── Data excerpt

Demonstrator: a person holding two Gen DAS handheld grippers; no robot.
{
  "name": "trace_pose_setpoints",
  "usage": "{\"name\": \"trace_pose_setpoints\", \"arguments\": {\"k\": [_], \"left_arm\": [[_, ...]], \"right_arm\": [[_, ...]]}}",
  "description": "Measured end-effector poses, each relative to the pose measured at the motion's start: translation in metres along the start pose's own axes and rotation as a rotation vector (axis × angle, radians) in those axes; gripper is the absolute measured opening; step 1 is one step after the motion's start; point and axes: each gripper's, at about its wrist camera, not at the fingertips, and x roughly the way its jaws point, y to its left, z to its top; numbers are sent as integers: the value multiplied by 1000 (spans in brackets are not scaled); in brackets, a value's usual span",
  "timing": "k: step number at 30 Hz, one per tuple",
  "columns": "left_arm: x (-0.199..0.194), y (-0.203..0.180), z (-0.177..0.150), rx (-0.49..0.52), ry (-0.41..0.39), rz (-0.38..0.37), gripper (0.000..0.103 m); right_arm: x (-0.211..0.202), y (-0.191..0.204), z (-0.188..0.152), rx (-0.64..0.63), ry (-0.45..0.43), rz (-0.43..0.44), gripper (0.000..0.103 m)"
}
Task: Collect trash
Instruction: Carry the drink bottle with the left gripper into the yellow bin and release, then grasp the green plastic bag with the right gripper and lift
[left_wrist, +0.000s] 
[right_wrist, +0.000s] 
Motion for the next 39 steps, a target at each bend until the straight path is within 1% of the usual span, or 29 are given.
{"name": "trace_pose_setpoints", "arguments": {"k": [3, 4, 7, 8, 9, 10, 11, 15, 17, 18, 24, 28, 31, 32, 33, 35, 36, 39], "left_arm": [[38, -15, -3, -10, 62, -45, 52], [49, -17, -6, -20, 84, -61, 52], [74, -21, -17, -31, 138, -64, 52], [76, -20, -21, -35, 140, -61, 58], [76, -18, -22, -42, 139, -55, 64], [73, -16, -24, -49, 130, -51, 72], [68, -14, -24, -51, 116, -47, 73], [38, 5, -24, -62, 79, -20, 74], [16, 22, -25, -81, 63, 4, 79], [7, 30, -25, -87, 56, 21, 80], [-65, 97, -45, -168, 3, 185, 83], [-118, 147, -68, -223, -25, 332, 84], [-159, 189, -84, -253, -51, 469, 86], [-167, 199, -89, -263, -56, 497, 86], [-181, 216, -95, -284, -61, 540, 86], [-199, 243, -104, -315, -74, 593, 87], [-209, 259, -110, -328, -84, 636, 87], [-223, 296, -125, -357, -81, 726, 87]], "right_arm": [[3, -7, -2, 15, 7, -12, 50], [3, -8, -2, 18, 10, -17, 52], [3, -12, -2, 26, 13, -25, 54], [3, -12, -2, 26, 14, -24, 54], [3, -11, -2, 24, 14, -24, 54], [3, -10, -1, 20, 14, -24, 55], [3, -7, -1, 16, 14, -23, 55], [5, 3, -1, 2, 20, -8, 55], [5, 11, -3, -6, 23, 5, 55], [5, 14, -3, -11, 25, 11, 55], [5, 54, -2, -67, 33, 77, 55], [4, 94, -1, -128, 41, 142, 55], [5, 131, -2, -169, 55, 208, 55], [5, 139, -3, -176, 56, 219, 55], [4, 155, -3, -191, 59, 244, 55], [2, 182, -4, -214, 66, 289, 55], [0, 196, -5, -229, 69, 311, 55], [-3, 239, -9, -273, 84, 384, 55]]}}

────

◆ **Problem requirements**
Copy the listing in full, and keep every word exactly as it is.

◆ **Answer section**
Demonstrator: a person holding two Gen DAS handheld grippers; no robot.
{
  "name": "trace_pose_setpoints",
  "usage": "{\"name\": \"trace_pose_setpoints\", \"arguments\": {\"k\": [_], \"left_arm\": [[_, ...]], \"right_arm\": [[_, ...]]}}",
  "description": "Measured end-effector poses, each relative to the pose measured at the motion's start: translation in metres along the start pose's own axes and rotation as a rotation vector (axis × angle, radians) in those axes; gripper is the absolute measured opening; step 1 is one step after the motion's start; point and axes: each gripper's, at about its wrist camera, not at the fingertips, and x roughly the way its jaws point, y to its left, z to its top; numbers are sent as integers: the value multiplied by 1000 (spans in brackets are not scaled); in brackets, a value's usual span",
  "timing": "k: step number at 30 Hz, one per tuple",
  "columns": "left_arm: x (-0.199..0.194), y (-0.203..0.180), z (-0.177..0.150), rx (-0.49..0.52), ry (-0.41..0.39), rz (-0.38..0.37), gripper (0.000..0.103 m); right_arm: x (-0.211..0.202), y (-0.191..0.204), z (-0.188..0.152), rx (-0.64..0.63), ry (-0.45..0.43), rz (-0.43..0.44), gripper (0.000..0.103 m)"
}
Task: Collect trash
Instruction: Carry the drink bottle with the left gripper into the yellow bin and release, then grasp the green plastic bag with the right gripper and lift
[left_wrist, +0.000s] 
[right_wrist, +0.000s] 
Motion for the next 39 steps, a target at each bend until the straight path is within 1% of the usual span, or 29 are given.
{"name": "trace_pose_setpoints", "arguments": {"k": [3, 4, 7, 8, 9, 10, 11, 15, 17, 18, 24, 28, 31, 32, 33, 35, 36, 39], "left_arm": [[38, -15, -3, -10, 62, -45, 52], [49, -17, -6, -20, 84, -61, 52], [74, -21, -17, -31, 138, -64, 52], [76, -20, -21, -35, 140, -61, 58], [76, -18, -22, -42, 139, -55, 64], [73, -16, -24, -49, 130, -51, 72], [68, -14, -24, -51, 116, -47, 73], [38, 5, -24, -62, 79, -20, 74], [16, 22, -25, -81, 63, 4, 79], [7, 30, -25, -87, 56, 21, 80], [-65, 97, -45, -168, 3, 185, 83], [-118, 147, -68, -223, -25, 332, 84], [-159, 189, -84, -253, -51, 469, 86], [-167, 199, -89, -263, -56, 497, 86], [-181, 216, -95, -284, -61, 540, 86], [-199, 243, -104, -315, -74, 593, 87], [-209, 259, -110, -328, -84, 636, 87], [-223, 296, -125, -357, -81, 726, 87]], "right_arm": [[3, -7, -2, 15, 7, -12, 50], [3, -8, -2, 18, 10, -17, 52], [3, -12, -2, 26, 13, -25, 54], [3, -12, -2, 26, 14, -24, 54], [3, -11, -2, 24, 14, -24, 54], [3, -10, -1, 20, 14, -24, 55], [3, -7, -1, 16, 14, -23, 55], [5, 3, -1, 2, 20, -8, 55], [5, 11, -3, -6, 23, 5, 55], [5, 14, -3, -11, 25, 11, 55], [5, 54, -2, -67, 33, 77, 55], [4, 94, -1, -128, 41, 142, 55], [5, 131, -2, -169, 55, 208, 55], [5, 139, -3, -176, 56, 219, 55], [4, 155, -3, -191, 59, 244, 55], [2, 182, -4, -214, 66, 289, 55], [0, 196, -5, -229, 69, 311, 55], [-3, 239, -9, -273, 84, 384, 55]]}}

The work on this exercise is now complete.